Using strings to represent a character has another advantage beyond the fact that it's the only way that works. It eliminates the client's need to convert between the string type and the type used to hold a code point. Clients can just directly use text in whatever the native encoding is.
Does anyone know if this is an R&D project that could be poking at the idea of a litigation free runtime for Android away from Dalvik?
I'm curious to see how this language evolves and its internal adoption inside of google.

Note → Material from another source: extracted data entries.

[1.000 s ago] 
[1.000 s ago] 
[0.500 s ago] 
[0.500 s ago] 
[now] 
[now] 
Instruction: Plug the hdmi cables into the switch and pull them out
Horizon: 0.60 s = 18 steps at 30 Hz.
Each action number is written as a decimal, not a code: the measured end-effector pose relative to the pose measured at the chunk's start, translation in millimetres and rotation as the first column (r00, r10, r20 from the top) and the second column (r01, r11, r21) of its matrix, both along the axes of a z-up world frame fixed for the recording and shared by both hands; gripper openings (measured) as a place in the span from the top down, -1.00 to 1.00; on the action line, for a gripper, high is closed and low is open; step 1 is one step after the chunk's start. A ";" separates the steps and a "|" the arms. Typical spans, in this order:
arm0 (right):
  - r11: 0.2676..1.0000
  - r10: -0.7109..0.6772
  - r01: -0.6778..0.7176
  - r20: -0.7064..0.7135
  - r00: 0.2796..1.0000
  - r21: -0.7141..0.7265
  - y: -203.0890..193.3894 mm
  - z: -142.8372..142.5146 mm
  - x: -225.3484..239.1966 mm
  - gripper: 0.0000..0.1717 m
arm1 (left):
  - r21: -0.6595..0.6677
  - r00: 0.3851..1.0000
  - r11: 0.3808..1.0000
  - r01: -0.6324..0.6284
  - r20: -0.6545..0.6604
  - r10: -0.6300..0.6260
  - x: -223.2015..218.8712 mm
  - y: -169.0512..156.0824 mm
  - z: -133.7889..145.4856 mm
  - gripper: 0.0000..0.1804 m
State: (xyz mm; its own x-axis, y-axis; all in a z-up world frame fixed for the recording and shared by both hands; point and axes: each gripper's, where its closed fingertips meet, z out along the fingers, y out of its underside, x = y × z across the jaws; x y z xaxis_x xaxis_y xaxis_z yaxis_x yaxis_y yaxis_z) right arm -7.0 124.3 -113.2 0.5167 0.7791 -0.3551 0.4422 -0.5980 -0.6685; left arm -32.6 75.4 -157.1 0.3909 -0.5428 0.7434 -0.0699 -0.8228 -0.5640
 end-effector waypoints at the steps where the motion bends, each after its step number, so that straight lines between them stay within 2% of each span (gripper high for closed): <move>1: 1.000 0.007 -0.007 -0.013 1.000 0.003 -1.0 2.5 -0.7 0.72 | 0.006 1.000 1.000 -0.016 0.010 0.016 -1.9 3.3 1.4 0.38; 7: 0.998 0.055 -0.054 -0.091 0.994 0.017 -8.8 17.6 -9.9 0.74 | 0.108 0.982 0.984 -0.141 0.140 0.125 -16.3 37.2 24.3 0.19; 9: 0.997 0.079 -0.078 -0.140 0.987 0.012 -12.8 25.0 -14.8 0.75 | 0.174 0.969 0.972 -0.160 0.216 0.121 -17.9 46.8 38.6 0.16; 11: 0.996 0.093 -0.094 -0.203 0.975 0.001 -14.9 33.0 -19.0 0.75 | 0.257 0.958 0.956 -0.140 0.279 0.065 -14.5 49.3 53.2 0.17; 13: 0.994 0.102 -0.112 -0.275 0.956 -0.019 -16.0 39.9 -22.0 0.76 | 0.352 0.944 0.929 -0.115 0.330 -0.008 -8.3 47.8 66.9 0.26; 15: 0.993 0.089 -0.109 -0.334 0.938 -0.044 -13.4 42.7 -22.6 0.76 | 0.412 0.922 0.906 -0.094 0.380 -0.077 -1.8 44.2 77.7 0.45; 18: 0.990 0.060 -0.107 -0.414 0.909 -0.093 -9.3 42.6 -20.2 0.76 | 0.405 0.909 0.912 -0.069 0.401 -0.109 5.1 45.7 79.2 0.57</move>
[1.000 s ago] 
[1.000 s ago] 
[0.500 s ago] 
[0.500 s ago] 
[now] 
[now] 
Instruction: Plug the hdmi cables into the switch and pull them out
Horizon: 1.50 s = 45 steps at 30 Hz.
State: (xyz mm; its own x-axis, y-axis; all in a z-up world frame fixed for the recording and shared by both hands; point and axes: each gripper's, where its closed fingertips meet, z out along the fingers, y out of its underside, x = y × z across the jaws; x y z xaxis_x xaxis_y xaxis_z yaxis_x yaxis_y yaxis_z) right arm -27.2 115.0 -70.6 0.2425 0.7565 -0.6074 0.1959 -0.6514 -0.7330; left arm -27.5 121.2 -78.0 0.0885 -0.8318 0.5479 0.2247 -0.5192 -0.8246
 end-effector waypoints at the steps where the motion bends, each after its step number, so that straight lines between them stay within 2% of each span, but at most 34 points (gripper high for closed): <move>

Regardless of the language taking off or not, it's a great to see a new language enter the ecosystem, and no doubt we'll learn things from it that can be brought back into main-stream languages or interesting innovation that could open the doors for new (pray disruptive) development in new areas.
As it mentions in the code, it's an approximation of pi using concurrency. The number of "goroutine" calls used determines the accuracy. In the code comments, they refer you to http://goo.gl/ZuTZM if you want more information on the algorithm they are using. Increasing the accuracy is just a matter of increasing n in their example.
I write both Go and C++ at google. Sadly, Rob Pike's joke has a definite core of truth: writing C++ code at google is extremely time-consuming and difficult to get right because it has to be multi-threaded and asynchronous.
Long compile times is more of a build system problem than a compiler problem, IME. Of course, lots of people have broken build systems, and compile the same things over and over again
Well, our in-house developed build system is the best I've ever seen, and probably the best in the industry. Read more about it here. Even with all the niftyness of a thoroughly correct build system and a data-center sized ccache, it still sucks.
Go is definitely awesome, and I recommend everyone to set aside the gripes with the syntax and learn it. I guarantee you that you'll be pleasantly surprised.